Finalist: Joe Sexton, contributor, The Marshall Project
Nominated Work
Biography
Joe Sexton spent 25 years as a reporter and senior editor at the New York Times, and another eight years as a reporter and senior editor at ProPublica, the non-profit investigative news organization. He directed or assisted in six projects awarded Pulitzer Prizes, for breaking news, investigative reporting, feature writing, national and explanatory reporting. Projects he oversaw also won three Emmys. A story he directed, “An Unbelievable Story of Rape,” won the Pulitzer Prize for explanatory reporting and was the inspiration for the award-winning Netflix series, “Unbelievable,” starring Toni Collette and Kaitlyn Dever.
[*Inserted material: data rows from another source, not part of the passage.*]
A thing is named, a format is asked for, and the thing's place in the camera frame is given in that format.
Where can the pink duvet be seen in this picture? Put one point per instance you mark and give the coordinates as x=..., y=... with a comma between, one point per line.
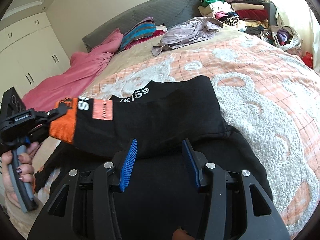
x=84, y=68

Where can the left hand painted nails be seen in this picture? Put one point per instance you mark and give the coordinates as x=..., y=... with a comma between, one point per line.
x=23, y=173

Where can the black sweater with orange cuffs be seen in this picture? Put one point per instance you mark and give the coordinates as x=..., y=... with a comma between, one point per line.
x=159, y=116

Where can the striped blue brown pillow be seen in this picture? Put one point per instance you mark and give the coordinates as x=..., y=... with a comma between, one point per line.
x=142, y=31

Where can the white wardrobe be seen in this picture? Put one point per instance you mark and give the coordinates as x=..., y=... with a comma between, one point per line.
x=30, y=53

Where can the lilac crumpled garment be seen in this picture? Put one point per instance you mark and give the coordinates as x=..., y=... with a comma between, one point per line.
x=192, y=31

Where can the pile of folded clothes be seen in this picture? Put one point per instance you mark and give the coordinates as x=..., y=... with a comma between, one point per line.
x=247, y=16

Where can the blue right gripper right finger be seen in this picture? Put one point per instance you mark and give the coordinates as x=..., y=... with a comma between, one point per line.
x=189, y=159

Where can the peach white tufted blanket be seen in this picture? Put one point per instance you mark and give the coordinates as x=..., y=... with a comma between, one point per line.
x=272, y=98

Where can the grey quilted headboard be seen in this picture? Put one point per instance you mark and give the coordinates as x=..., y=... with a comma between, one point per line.
x=164, y=12

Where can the bag of clothes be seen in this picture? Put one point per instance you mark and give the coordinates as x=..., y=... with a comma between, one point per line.
x=281, y=36

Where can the beige bed sheet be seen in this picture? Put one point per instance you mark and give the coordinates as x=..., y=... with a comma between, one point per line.
x=137, y=66

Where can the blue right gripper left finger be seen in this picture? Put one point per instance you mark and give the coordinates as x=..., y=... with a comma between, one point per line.
x=126, y=164

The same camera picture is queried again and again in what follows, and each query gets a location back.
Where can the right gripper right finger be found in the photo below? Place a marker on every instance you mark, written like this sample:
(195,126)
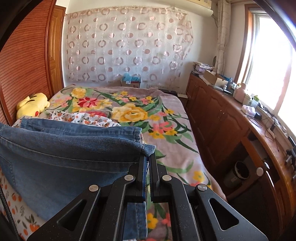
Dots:
(198,213)

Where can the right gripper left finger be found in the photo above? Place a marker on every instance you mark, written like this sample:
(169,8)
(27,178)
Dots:
(113,212)

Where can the blue denim jeans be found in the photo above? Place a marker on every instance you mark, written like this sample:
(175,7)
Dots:
(50,162)

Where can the orange print bed quilt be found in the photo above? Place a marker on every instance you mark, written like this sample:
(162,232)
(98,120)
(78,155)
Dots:
(27,221)

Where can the long wooden side cabinet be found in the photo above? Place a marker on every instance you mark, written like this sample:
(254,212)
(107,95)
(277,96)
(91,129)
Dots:
(252,168)

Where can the floral pink blanket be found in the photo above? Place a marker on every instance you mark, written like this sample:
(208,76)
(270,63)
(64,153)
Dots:
(161,117)

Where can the yellow Pikachu plush toy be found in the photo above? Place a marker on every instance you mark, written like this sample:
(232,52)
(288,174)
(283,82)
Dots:
(32,105)

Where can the pink white jug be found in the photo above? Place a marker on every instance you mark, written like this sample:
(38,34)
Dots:
(239,92)

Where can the cardboard box with blue cloth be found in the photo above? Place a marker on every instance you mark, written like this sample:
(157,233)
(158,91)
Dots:
(131,80)

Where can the open cardboard box on cabinet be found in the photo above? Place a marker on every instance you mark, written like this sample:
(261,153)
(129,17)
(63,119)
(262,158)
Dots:
(214,79)

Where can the stack of papers and books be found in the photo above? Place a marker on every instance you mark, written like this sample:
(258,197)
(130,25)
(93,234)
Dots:
(200,68)

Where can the wooden louvered wardrobe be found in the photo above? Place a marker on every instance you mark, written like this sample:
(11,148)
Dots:
(31,56)

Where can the circle pattern sheer curtain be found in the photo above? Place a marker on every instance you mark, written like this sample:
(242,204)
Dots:
(103,45)

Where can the white air conditioner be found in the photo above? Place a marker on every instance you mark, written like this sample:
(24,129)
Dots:
(203,8)

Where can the beige window curtain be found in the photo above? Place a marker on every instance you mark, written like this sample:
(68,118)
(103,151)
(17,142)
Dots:
(224,23)

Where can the window with wooden frame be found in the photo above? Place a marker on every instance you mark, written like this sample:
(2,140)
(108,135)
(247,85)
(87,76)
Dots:
(268,67)
His work was anthologized in The Best American Sportswriting, Houghton Mifflin, 1992. In 2021, he was awarded Columbia University’s Meyer Berger Award for distinguished human interest storytelling. “Snow Fall,” a story written by John Branch and edited by Sexton, won the Pulitzer Prize for feature writing and is considered a landmark achievement in digital storytelling. In 2022, a story for the New Yorker magazine he reported and edited won a George Polk award and an Overseas Press Club award for international reporting on human rights. His book, The Lost Sons of Omaha, was published by Scribner in 2023, and was a finalist for the J. Anthony Lukas Book Prize. He is at work on a true crime documentary film with HBO. Sexton is the father of four girls, and is married to Beth Flynn, the deputy director of photography at the New York Times.